Problem description: Pictures in the data below are not part of the copy; transcribe everything else exactly.

Data for analysis:

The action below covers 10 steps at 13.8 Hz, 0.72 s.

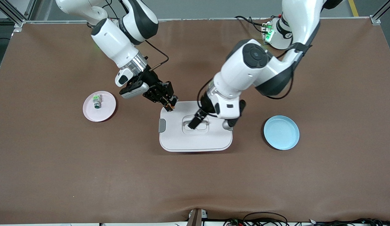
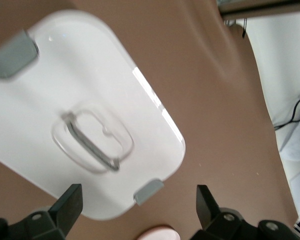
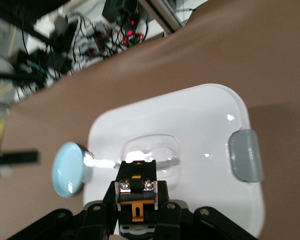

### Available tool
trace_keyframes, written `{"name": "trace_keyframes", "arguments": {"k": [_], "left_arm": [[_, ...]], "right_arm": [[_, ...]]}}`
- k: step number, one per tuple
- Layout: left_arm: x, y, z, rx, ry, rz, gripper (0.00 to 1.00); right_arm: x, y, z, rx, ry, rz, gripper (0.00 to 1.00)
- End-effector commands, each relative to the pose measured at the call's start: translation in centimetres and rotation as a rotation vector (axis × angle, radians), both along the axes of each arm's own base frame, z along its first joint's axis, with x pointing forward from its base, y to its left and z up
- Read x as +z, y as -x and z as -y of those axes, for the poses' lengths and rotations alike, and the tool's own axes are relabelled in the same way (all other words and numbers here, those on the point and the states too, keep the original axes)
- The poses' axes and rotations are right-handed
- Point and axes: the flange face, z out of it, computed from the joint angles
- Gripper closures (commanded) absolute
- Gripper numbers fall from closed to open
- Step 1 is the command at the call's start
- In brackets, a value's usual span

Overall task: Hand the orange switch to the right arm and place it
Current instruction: 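Open the left gripper and pull the right gripper away with the switch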

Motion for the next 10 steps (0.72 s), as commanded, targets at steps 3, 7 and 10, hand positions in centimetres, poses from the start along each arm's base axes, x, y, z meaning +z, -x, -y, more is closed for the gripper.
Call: {"name": "trace_keyframes", "arguments": {"k": [3, 7, 10], "left_arm": [[0.0, -3.9, -7.9, -0.123, -0.116, 0.049, 0.0], [1.0, -5.8, -14.0, -0.263, -0.255, 0.106, 0.0], [1.2, -6.5, -18.9, -0.353, -0.39, 0.082, 0.0]], "right_arm": [[-2.3, -1.7, 5.3, 0.405, 0.31, 0.0, 1.0], [-3.9, -1.2, 8.0, 0.612, 0.601, -0.068, 1.0], [-4.1, -1.6, 10.2, 0.747, 0.696, -0.017, 1.0]]}}
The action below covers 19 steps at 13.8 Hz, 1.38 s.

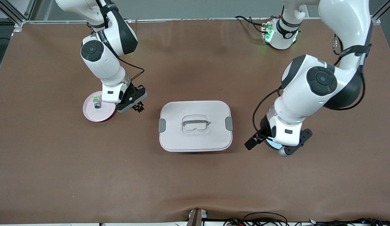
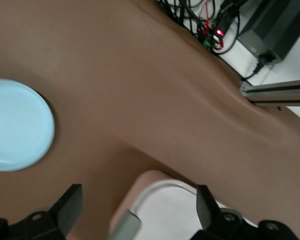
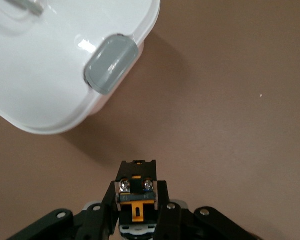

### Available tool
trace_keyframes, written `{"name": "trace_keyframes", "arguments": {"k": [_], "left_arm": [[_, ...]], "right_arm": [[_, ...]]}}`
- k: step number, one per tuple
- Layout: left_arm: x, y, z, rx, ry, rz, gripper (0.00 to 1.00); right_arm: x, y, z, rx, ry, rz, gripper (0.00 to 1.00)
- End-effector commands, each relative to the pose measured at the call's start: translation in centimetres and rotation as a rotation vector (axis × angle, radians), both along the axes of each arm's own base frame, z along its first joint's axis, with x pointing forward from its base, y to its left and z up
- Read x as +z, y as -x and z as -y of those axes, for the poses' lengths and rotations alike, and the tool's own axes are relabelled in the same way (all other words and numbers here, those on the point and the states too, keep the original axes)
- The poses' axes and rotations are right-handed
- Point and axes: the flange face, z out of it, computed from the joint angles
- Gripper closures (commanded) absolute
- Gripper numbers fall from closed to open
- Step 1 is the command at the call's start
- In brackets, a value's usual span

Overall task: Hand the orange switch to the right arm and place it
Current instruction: 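Open the left gripper and pull the right gripper away with the switch, then lower the switch onto the white plate while the left gripper retracts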

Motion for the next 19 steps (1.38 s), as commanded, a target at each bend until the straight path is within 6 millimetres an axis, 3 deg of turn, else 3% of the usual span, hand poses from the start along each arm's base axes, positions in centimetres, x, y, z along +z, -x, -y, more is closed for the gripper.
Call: {"name": "trace_keyframes", "arguments": {"k": [1, 4, 6, 9, 13, 16, 19], "left_arm": [[1.1, 0.3, -3.7, -0.069, -0.096, -0.033, 0.0], [2.3, 0.7, -8.8, -0.151, -0.163, -0.108, 0.0], [3.2, 0.9, -12.3, -0.221, -0.19, -0.136, 0.0], [5.4, 1.4, -15.6, -0.283, -0.213, -0.132, 0.0], [8.3, 2.8, -18.4, -0.329, -0.227, -0.142, 0.0], [10.7, 4.6, -18.3, -0.396, -0.255, -0.141, 0.0], [11.6, 7.1, -19.3, -0.474, -0.275, -0.158, 0.0]], "right_arm": [[0.4, -0.4, 3.6, 0.171, 0.062, 0.022, 1.0], [-0.5, -1.1, 7.6, 0.305, 0.091, 0.011, 1.0], [-2.1, -0.5, 10.9, 0.37, 0.105, 0.013, 1.0], [-4.3, 0.3, 14.2, 0.46, 0.12, 0.027, 1.0], [-6.1, 0.5, 19.3, 0.601, 0.145, 0.011, 1.0], [-9.3, 1.9, 22.3, 0.648, 0.156, 0.029, 1.0], [-11.8, 2.1, 25.1, 0.688, 0.158, 0.016, 1.0]]}}
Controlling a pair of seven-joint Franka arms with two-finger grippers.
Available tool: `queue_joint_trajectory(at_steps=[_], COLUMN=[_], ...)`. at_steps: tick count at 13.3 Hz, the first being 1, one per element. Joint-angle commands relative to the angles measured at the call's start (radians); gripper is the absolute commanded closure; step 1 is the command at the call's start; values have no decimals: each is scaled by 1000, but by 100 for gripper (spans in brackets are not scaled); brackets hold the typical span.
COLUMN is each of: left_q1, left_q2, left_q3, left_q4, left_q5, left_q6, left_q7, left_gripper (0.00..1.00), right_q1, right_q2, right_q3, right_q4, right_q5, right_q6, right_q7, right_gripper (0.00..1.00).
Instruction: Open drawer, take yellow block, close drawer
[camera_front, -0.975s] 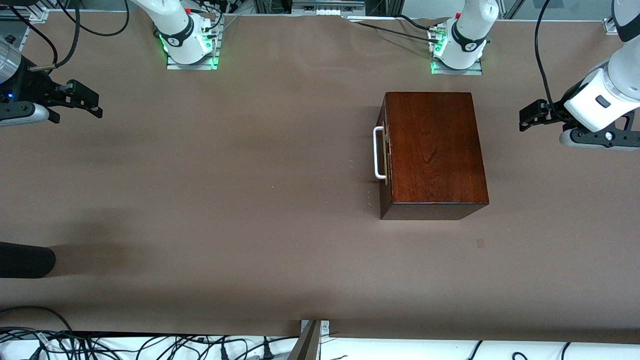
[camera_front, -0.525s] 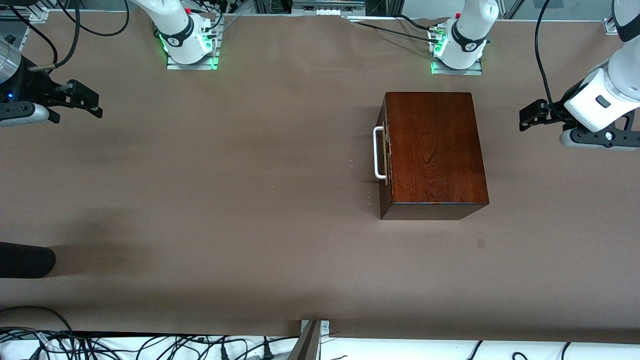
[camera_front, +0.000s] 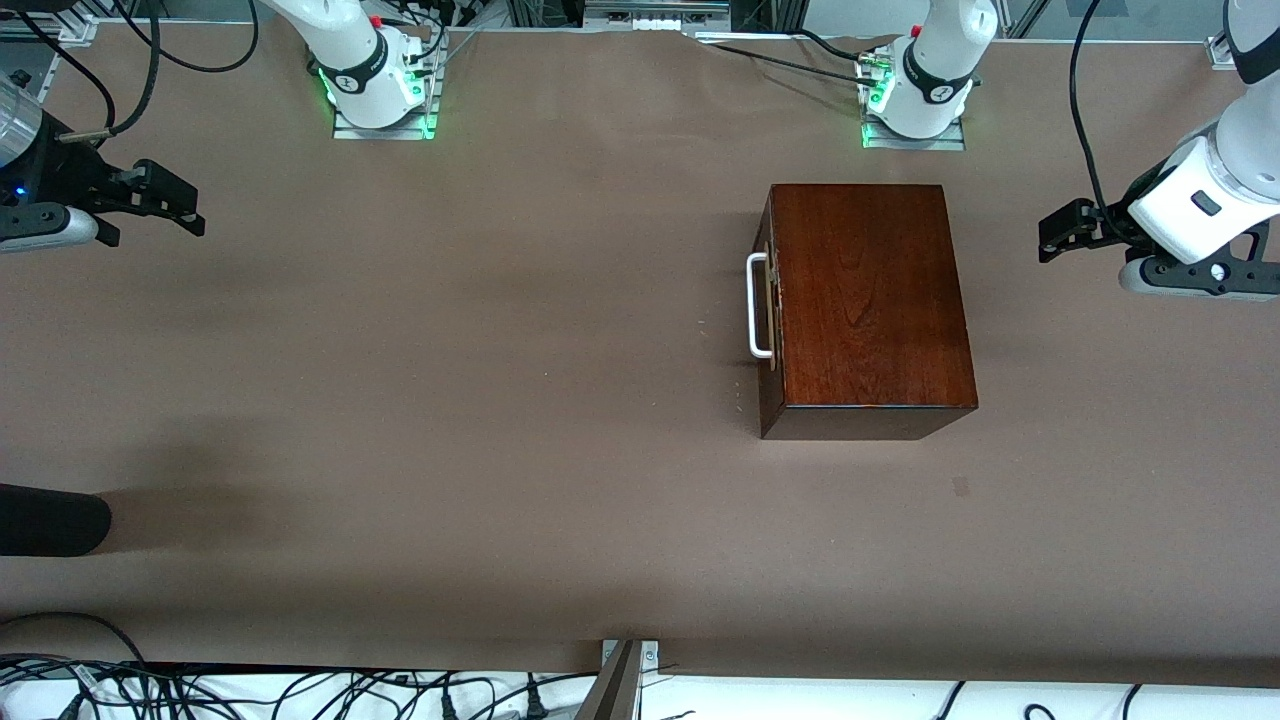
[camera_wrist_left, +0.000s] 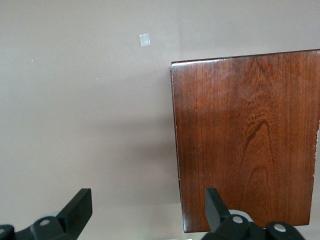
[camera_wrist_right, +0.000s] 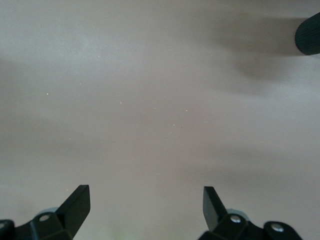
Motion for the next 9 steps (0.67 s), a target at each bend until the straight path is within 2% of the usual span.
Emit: queue_joint_trajectory(at_steps=[1,5,9], left_q1=[-26,-87,-249], left_q2=[20,80,181], left_q3=[-20,-115,-129], left_q4=[78,119,139], left_q5=[-4,-24,-12], left_q6=[-53,-67,-59], left_q7=[-1,-177,-424], left_gripper=[0,0,0], right_q1=[-3,-3,-3], right_q2=[4,4,4], right_q3=[-3,-3,-3], right_q4=[20,20,20], right_q5=[17,17,17], right_q6=[-16,-16,-16], right_q7=[-4,-4,-4], right_gripper=[0,0,0])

Solution for this exercise:
The action below covers 10 steps at 13.8 Hz, 0.72 s.


### Available tool
trace_keyframes, written `{"name": "trace_keyframes", "arguments": {"k": [_], "left_arm": [[_, ...]], "right_arm": [[_, ...]]}}`
- k: step number, one per tuple
- Layout: left_arm: x, y, z, rx, ry, rz, gripper (0.00 to 1.00); right_arm: x, y, z, rx, ry, rz, gripper (0.00 to 1.00)
- End-effector commands, each relative to the pose measured at the call's start: translation in centimetres and rotation as a rotation vector (axis × angle, radians), both along the axes of each arm's own base frame, z along its first joint's axis, with x pointing forward from its base, y to its left and z up
- Read x as +z, y as -x and z as -y of those axes, for the poses' lengths and rotations alike, and the tool's own axes are relabelled in the same way (all other words and numbers here, those on the point and the states too, keep the original axes)
- The poses' axes and rotations are right-handed
- Point and axes: the flange face, z out of it, computed from the joint angles
- Gripper closures (commanded) absolute
- Gripper numbers fall from closed to open
- Step 1 is the command at the call's start
- In brackets, a value's usual span

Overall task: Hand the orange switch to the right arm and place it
Current instruction: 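Open the left gripper and pull the right gripper away with the switch
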
Motion for the next 10 steps (0.72 s), as commanded, targets at steps 3, 7 and 10, hand positions in centimetres, poses from the start along each arm's base axes, x, y, z meaning +z, -x, -y, more is closed for the gripper.
Call: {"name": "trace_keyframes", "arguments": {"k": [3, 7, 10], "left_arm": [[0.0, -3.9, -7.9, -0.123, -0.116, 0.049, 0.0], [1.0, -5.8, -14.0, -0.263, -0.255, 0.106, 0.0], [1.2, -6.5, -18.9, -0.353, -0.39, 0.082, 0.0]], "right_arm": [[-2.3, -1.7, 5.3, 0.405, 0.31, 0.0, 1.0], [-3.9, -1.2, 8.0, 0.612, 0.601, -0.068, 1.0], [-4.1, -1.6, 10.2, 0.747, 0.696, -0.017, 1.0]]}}
The action below covers 19 steps at 13.8 Hz, 1.38 s.


### Available tool
trace_keyframes, written `{"name": "trace_keyframes", "arguments": {"k": [_], "left_arm": [[_, ...]], "right_arm": [[_, ...]]}}`
- k: step number, one per tuple
- Layout: left_arm: x, y, z, rx, ry, rz, gripper (0.00 to 1.00); right_arm: x, y, z, rx, ry, rz, gripper (0.00 to 1.00)
- End-effector commands, each relative to the pose measured at the call's start: translation in centimetres and rotation as a rotation vector (axis × angle, radians), both along the axes of each arm's own base frame, z along its first joint's axis, with x pointing forward from its base, y to its left and z up
- Read x as +z, y as -x and z as -y of those axes, for the poses' lengths and rotations alike, and the tool's own axes are relabelled in the same way (all other words and numbers here, those on the point and the states too, keep the original axes)
- The poses' axes and rotations are right-handed
- Point and axes: the flange face, z out of it, computed from the joint angles
- Gripper closures (commanded) absolute
- Gripper numbers fall from closed to open
- Step 1 is the command at the call's start
- In brackets, a value's usual span

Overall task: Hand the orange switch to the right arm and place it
Current instruction: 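Open the left gripper and pull the right gripper away with the switch, then lower the switch onto the white plate while the left gripper retracts
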
Motion for the next 19 steps (1.38 s), as commanded, a target at each bend until the straight path is within 6 millimetres an axis, 3 deg of turn, else 3% of the usual span, hand poses from the start along each arm's base axes, positions in centimetres, x, y, z along +z, -x, -y, more is closed for the gripper.
Call: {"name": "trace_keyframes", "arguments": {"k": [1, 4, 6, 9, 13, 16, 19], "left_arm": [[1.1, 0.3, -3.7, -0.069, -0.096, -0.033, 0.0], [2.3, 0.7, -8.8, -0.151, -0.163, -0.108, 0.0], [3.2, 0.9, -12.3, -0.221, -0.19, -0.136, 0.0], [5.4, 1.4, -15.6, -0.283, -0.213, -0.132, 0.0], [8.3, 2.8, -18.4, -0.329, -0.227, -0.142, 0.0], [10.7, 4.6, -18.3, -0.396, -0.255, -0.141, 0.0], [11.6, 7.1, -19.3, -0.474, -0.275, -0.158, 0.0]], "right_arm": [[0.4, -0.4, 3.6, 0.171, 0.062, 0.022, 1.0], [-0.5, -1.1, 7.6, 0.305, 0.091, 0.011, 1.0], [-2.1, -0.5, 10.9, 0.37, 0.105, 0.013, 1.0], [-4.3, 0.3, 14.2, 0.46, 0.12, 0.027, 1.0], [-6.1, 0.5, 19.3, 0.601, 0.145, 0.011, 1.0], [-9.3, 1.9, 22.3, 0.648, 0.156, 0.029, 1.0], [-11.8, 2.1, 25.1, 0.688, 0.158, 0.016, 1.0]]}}
Controlling a pair of seven-joint Franka arms with two-finger grippers.
Available tool: `queue_joint_trajectory(at_steps=[_], COLUMN=[_], ...)`. at_steps: tick count at 13.3 Hz, the first being 1, one per element. Joint-angle commands relative to the angles measured at the call's start (radians); gripper is the absolute commanded closure; step 1 is the command at the call's start; values have no decimals: each is scaled by 1000, but by 100 for gripper (spans in brackets are not scaled); brackets hold the typical span.
COLUMN is each of: left_q1, left_q2, left_q3, left_q4, left_q5, left_q6, left_q7, left_gripper (0.00..1.00), right_q1, right_q2, right_q3, right_q4, right_q5, right_q6, right_q7, right_gripper (0.00..1.00).
Instruction: Open drawer, take yellow block, close drawer
[camera_front, -0.975s] 
[camera_front, -0.525s] 
[camera_front, +0.000s] 
[camera_wrist_left, +0.000s] 
[camera_wrist_right, +0.000s] 
Motion for the next 9 steps (0.67 s), a target at each bend until the straight path is within 2% of the usual span.
Emit: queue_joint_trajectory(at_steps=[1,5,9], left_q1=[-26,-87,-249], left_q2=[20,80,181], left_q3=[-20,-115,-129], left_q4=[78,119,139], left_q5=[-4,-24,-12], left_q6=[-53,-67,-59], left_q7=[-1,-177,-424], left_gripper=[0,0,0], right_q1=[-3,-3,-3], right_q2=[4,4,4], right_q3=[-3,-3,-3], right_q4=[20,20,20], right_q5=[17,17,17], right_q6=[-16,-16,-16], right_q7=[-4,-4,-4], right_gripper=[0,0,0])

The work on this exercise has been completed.